Weitere Informationen finden Sie unter Modelle mit dem Google Tensor SDK kompilieren.

Qualcomm AI Runtime:

Voraussetzungen: Folgen Sie der Anleitung unter LiteRT Qualcomm Integration, um das SDK einzurichten und Informationen zu unterstützten Geräten zu erhalten.

Beispiel:

litert-torch export-hf \
  --model=google/gemma-3-270m-it \
  --output_dir=/tmp/gemma3-270m-google-tensor-g5 \
  --split_cache \
  --externalize_embedder \
  --quantization_recipe='' \
  --aot_backend=qualcomm \
  --aot_soc_model=SM8750

MediaTek NeuroPilot:

Voraussetzungen: Folgen Sie der Anleitung unter LiteRT MediaTek Integration, um das SDK einzurichten und Informationen zu unterstützten Geräten zu erhalten.

Beispiel:

litert-torch export-hf \
  --model=google/gemma-3-270m-it \
  --output_dir=/tmp/gemma3-270m-google-tensor-g5 \
  --split_cache \
  --externalize_embedder \
  --aot_backend=mediatek \
  --aot_soc_model=MT8189

Intel OpenVINO

Voraussetzungen: Folgen Sie der Anleitung unter LiteRT Intel OpenVINO Integration für die Einrichtung des SDK und unterstützte Geräte.

Beispiel:

litert-torch export-hf \
  --model=google/gemma-3-270m-it \
  --output_dir=/tmp/gemma3-270m-google-tensor-g5 \
  --split_cache \
  --externalize_embedder \
  --aot_backend=intel_openvino \
  --aot_soc_model=PTL

Inhalte mit der LiteRT Torch Generative API neu erstellen und konvertieren

Die LiteRT Torch Generative API bietet auch Bausteine zum Erstellen und Optimieren benutzerdefinierter PyTorch-Modelle, einschließlich, aber nicht beschränkt auf Normalisierungsschichten, Attentions und andere grundlegende Module.

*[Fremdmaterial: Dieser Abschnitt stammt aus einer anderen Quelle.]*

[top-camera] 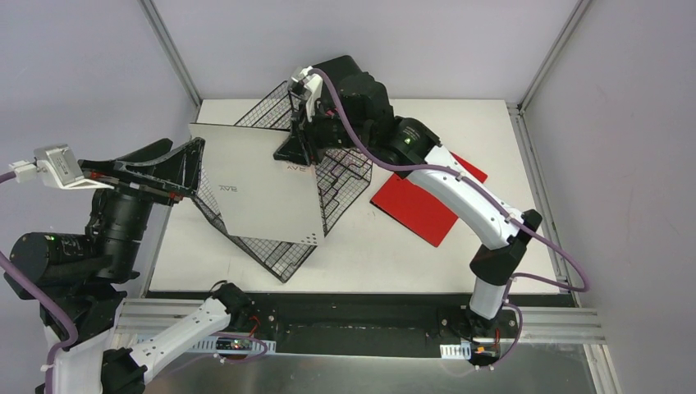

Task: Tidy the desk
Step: Place the folder in the storage box.

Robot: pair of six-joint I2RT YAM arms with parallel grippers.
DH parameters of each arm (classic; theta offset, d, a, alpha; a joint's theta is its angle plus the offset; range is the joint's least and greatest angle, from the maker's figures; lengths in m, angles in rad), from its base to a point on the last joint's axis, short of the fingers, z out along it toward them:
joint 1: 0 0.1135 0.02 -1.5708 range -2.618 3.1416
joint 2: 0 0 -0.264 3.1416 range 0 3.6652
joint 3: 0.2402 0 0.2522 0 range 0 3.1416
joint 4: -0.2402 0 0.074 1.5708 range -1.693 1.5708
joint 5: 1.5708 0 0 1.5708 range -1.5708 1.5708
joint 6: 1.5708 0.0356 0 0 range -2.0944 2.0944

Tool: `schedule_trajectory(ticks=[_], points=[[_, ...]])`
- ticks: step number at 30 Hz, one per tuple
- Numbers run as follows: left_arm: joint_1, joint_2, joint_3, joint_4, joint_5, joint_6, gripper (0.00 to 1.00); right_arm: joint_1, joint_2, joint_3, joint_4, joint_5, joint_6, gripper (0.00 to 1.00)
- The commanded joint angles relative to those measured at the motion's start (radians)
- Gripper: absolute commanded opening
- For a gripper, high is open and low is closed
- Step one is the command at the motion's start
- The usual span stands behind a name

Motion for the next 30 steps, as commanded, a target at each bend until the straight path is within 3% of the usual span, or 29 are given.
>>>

Wenn Ihr Modell nicht von der LiteRT Torch Hugging Face Export-Erweiterung abgedeckt wird, können Sie eigene Modelle erstellen, die mit LiteRT und LiteRT-LM kompatibel sind.

Es gibt Beispiele für Modelle, darunter LLMs, Diffusionsmodelle und ASR-Modelle. Sehen Sie sich die Beispiele an und stellen Sie Ihr eigenes Modell bereit.

Weitere Informationen finden Sie im GitHub-Repository für die Generative Torch API.